The Circuit next confronted this issue in
Oster v. Barco of California Employees’ Retirement Plan,
869 F.2d 1215 (9th Cir.1988). In
Oster,
the fiduciary declined to pay benefits in the form of a lump-sum distribution. The court acknowledged that “less deference should be applied” in “some ERISA cases where the employer administers its own plan.”
Id.
at 1217. However, this “lesser deference” standard applied only if the “Committee’s decision implicates a serious conflict between the interest of the employer and the beneficiaries.”
Id.
In
Oster,
the evidence showed that the conflict was not between the claimant and the employer, but between present and future beneficiaries of the Plan.
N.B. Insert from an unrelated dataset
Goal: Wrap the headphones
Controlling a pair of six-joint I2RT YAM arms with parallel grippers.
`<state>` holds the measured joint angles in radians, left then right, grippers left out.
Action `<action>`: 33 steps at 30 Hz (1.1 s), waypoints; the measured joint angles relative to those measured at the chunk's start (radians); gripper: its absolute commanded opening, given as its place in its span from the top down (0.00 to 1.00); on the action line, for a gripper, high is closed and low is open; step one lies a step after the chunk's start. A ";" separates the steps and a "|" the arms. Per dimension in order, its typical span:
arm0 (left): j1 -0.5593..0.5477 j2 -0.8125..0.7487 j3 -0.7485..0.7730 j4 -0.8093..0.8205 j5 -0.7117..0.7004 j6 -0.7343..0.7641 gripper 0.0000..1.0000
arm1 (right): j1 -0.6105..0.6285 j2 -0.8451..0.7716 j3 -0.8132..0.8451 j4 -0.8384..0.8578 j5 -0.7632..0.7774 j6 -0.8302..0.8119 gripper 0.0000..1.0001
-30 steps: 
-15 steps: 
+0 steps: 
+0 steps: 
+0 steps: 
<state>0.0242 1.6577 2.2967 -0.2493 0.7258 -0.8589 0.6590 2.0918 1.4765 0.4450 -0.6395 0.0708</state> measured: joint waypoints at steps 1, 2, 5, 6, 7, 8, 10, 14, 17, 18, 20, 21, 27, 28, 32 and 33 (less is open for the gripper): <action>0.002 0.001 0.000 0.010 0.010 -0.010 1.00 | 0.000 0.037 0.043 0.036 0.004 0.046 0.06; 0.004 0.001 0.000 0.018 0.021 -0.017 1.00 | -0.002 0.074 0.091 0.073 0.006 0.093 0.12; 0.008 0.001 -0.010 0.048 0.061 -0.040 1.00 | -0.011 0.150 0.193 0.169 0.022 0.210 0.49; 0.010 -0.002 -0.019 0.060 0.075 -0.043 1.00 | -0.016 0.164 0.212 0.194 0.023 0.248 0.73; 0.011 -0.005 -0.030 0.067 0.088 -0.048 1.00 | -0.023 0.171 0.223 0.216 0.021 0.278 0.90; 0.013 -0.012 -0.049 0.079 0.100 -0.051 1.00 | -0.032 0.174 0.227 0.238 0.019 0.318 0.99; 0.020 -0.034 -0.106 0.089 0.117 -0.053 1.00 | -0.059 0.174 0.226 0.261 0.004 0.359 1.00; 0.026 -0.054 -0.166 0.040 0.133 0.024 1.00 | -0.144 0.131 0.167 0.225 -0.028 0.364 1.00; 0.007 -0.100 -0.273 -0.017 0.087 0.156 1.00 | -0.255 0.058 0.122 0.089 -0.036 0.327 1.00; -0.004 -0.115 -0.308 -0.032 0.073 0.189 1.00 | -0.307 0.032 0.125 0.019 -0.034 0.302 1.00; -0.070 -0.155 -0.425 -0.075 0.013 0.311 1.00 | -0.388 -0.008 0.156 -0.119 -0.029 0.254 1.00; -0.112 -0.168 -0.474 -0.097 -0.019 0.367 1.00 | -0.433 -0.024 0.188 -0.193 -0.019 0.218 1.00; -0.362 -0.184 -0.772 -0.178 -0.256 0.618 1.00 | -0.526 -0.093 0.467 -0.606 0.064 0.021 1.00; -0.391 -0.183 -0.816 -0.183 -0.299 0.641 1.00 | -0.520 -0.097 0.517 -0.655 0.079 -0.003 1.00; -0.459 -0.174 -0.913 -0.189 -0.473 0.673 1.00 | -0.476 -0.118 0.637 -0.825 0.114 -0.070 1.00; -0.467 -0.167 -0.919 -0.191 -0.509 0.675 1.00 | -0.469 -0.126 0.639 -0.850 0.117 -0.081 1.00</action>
Although any action that enhances the financial viability of a defined benefits plan also aids the employer by reducing the future contributions required to sustain the plan, the
Oster
court was unwilling to assume that trustees of a defined benefit plan are always subject to a conflict of interest.
Id.
at
1217-18. The
Oster
court also observed that while the Committee may have been aware of the inherent potential conflict, there was no evidence that the decision had been tainted by that conflict.
Id.
Kunin v. Benefit Trust Life Ins. Co.,
910 F.2d 534 (9th Cir.1990), was the first significant
post-Firestone
Ninth Circuit decision. Although not the focus of the case, the
Kunin
court summarized the
pre-Firestone
Ninth Circuit rule as follows: “when an administrator had a conflict of interest, then the district court was required to give the determination less deference than ordinarily afforded under the arbitrary and capricious standard.”
Id.
at 537. This is consistent with the “sliding scale” approach.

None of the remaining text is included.